Second, retrofitting facilitates domain adaptation. General-purpose embeddings can be tailored to specific domains by using domain-specific knowledge resources, making them more relevant and accurate for specialized applications. This is particularly useful in fields like medicine, law, or finance, where terminology and word usage can be highly specialized. 

Third, retrofitting can potentially improve representations for rare words. These words often have poor representations in standard embeddings due to limited occurrences in the training corpus. By leveraging external knowledge, retrofitting can enhance the quality of these representations, leading to better handling of uncommon terms. 

Lastly, retrofitting preserves the valuable distributional information learned from large text corpora while adding structured knowledge. This combination of data-driven and knowledge-based approaches results in embeddings that benefit from both statistical patterns in language use and curated semantic information. 

In conclusion, retrofitting represents a powerful technique for enhancing word embeddings, bridging the gap between purely distributional methods and structured knowledge resources. As natural language processing continues to advance, techniques like retrofitting play a crucial role in developing more sophisticated and semantically rich representations of language.​​​​​​​​​​​​​​​​ 

 

Retrofitting: Challenges and Future Directions 

Retrofitting word embeddings has emerged as a powerful technique for enhancing the semantic richness of distributional word representations. However, like any advanced method in natural language processing, it comes with its own set of challenges and limitations that researchers and practitioners must navigate. 

One of the primary concerns in retrofitting is the quality of the knowledge source used. The effectiveness of the retrofitting process is intrinsically tied to the comprehensiveness, accuracy, and relevance of the external knowledge base employed. If the knowledge source is incomplete, outdated, or contains errors, these shortcomings can propagate into the retrofitted embeddings.

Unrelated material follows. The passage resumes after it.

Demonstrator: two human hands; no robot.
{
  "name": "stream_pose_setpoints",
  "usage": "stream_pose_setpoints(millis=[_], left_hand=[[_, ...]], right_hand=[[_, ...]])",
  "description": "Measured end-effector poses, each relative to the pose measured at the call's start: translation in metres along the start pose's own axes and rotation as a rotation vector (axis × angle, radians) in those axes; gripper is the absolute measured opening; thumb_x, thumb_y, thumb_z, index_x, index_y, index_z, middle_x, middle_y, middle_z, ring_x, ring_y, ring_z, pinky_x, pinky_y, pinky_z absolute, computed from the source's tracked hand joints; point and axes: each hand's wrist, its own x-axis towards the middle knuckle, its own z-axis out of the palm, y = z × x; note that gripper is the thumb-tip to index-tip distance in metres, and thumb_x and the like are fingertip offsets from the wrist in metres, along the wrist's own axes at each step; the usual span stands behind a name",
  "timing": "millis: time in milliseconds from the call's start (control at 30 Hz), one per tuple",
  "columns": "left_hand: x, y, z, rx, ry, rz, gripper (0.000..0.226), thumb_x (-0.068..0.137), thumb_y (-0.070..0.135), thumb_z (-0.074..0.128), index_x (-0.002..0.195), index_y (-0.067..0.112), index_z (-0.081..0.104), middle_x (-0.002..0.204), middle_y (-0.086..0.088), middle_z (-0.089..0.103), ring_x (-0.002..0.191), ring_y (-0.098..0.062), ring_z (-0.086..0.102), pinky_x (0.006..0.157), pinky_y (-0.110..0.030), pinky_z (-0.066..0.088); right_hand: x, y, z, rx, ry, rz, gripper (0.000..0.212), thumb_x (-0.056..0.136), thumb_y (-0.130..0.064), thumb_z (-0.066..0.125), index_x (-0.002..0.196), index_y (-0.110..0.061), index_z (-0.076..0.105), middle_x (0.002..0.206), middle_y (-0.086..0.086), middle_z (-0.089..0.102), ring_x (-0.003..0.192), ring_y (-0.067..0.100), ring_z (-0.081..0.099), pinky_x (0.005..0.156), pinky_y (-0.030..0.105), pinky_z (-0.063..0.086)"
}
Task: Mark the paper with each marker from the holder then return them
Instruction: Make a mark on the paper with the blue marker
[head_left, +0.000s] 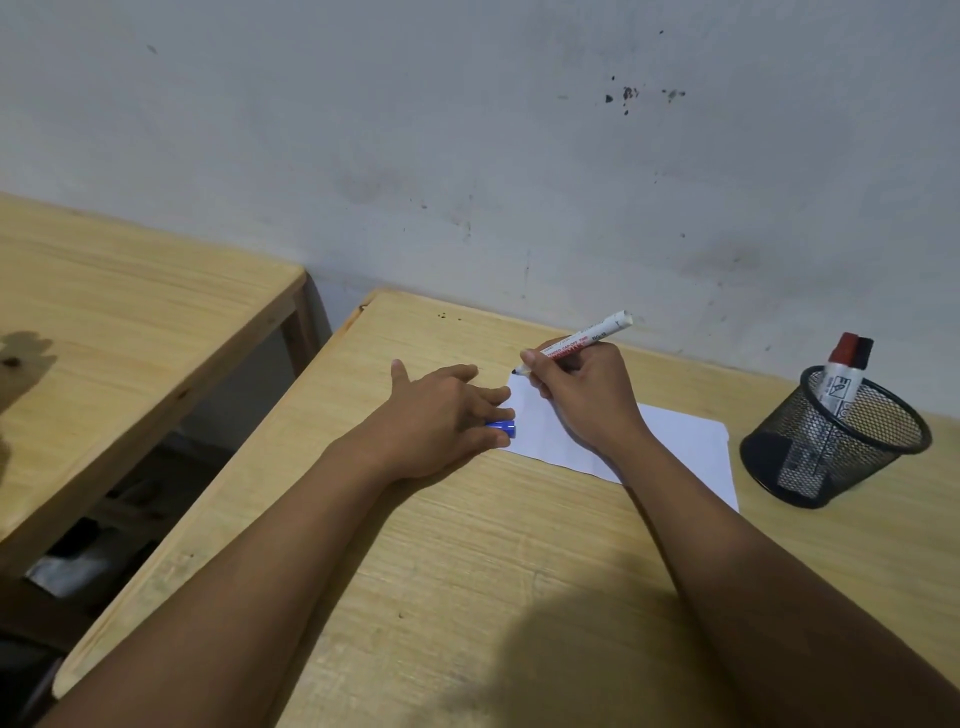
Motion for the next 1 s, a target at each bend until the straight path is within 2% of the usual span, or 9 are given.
stream_pose_setpoints(millis=[300,467,700,800,900,1000], left_hand=[[0.0004,0.0008,0.0002,0.009,-0.010,-0.002,0.040,0.092,0.050,0.054,0.127,0.035,0.062,0.148,0.019,0.045,0.147,-0.009,0.018,0.109,-0.073,-0.007],[0.0020,-0.0013,0.0012,0.019,-0.014,-0.009,0.041,0.091,0.052,0.054,0.128,0.037,0.061,0.148,0.022,0.044,0.147,-0.008,0.018,0.109,-0.074,-0.005],[0.0029,-0.0022,0.0019,0.026,-0.017,-0.006,0.041,0.091,0.051,0.054,0.128,0.036,0.061,0.148,0.020,0.044,0.147,-0.009,0.019,0.108,-0.074,-0.004],[0.0034,-0.0024,0.0020,0.021,-0.015,-0.008,0.040,0.091,0.051,0.055,0.128,0.036,0.062,0.147,0.020,0.045,0.147,-0.009,0.019,0.108,-0.074,-0.003],[0.0043,-0.0034,0.0019,0.027,-0.017,-0.013,0.041,0.091,0.052,0.055,0.127,0.036,0.062,0.147,0.021,0.045,0.147,-0.008,0.019,0.109,-0.074,-0.003],[0.0049,-0.0026,0.0015,0.022,-0.007,-0.022,0.040,0.090,0.053,0.055,0.127,0.037,0.062,0.147,0.022,0.045,0.146,-0.007,0.020,0.109,-0.074,-0.002]], right_hand=[[-0.0019,-0.0005,-0.0015,0.011,-0.028,0.007,0.023,0.093,-0.034,0.073,0.084,-0.014,0.078,0.073,0.001,0.076,0.068,0.012,0.070,0.077,0.044,0.060],[-0.0029,-0.0004,-0.0014,0.035,-0.043,0.016,0.022,0.092,-0.032,0.075,0.087,-0.011,0.078,0.079,0.006,0.078,0.079,0.024,0.076,0.080,0.047,0.062],[-0.0038,0.0002,-0.0020,0.032,-0.062,0.016,0.021,0.091,-0.034,0.076,0.086,-0.014,0.079,0.078,0.001,0.078,0.079,0.023,0.076,0.080,0.049,0.064],[-0.0034,0.0017,-0.0016,0.043,-0.067,0.013,0.021,0.091,-0.034,0.076,0.085,-0.013,0.079,0.076,0.000,0.077,0.075,0.019,0.075,0.078,0.045,0.064],[-0.0018,0.0015,-0.0027,0.148,-0.030,0.015,0.022,0.092,-0.027,0.076,0.086,-0.006,0.078,0.071,0.002,0.075,0.067,0.016,0.071,0.073,0.037,0.061],[0.0022,-0.0025,-0.0084,0.329,0.011,0.071,0.024,0.093,-0.020,0.076,0.088,0.003,0.077,0.070,0.014,0.071,0.063,0.023,0.063,0.064,0.038,0.054]])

This dependency underscores the importance of carefully selecting and vetting knowledge sources, especially when working in specialized domains or multilingual contexts. 

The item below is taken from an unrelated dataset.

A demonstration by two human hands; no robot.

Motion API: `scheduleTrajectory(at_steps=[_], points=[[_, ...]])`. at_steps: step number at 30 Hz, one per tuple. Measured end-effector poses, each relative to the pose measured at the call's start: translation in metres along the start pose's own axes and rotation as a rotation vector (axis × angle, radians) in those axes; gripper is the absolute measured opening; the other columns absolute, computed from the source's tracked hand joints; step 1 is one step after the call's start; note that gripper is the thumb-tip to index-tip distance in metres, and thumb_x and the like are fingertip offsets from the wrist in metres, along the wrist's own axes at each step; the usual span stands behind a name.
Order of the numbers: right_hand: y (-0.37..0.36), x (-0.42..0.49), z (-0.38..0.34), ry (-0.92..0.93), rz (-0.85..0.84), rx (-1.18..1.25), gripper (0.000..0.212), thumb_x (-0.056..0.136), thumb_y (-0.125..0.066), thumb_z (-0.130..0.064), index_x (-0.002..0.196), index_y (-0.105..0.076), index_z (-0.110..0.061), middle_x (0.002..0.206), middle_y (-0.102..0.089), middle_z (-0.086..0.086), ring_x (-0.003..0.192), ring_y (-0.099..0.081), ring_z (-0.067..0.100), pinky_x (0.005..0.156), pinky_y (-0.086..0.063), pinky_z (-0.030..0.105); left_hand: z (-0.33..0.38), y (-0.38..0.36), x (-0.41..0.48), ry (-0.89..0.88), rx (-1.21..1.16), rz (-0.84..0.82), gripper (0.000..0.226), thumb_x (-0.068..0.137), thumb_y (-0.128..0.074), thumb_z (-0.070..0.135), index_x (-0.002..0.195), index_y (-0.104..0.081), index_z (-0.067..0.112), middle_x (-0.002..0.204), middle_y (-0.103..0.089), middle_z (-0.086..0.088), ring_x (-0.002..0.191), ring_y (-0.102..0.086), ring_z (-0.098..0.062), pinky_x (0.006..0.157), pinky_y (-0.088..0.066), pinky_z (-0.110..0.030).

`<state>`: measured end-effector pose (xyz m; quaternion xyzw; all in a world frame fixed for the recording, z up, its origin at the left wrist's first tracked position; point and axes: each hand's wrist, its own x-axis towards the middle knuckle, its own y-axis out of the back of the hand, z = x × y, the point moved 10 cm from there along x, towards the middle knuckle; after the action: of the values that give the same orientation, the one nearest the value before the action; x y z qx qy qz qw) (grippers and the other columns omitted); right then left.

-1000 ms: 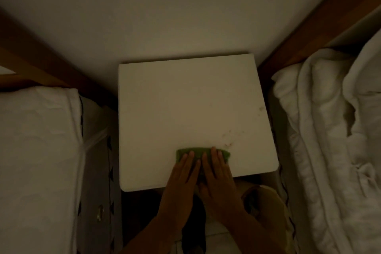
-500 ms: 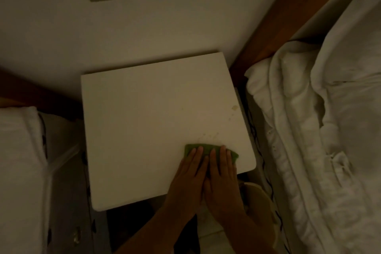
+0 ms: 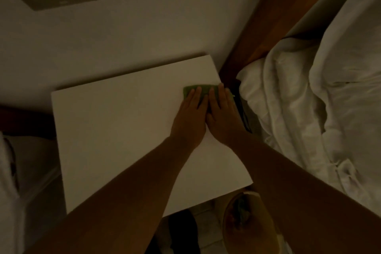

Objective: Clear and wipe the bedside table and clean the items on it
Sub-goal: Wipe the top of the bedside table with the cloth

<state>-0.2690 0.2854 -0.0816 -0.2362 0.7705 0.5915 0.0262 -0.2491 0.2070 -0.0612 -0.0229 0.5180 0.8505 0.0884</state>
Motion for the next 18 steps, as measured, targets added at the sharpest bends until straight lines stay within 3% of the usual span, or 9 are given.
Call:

Another consideration is the computational cost associated with retrofitting. While pre-trained embeddings are readily available and can be used off-the-shelf, retrofitting introduces an additional step in the embedding preparation pipeline. This process can be computationally intensive, particularly when dealing with large vocabularies or complex knowledge graphs. The increased computational requirements may pose challenges in resource-constrained environments or when rapid deployment is necessary. 

Despite the improvements offered by retrofitting, the resulting embeddings still retain a fundamental limitation of traditional word embeddings: their static nature. Retrofitted embeddings, like their non-retrofitted counterparts, assign a fixed vector to each word, regardless of context. This approach does not fully address the challenge of polysemy or context-dependent meaning. Words with multiple senses or usage patterns are still represented by a single vector, which may not capture the full spectrum of their semantic nuances. 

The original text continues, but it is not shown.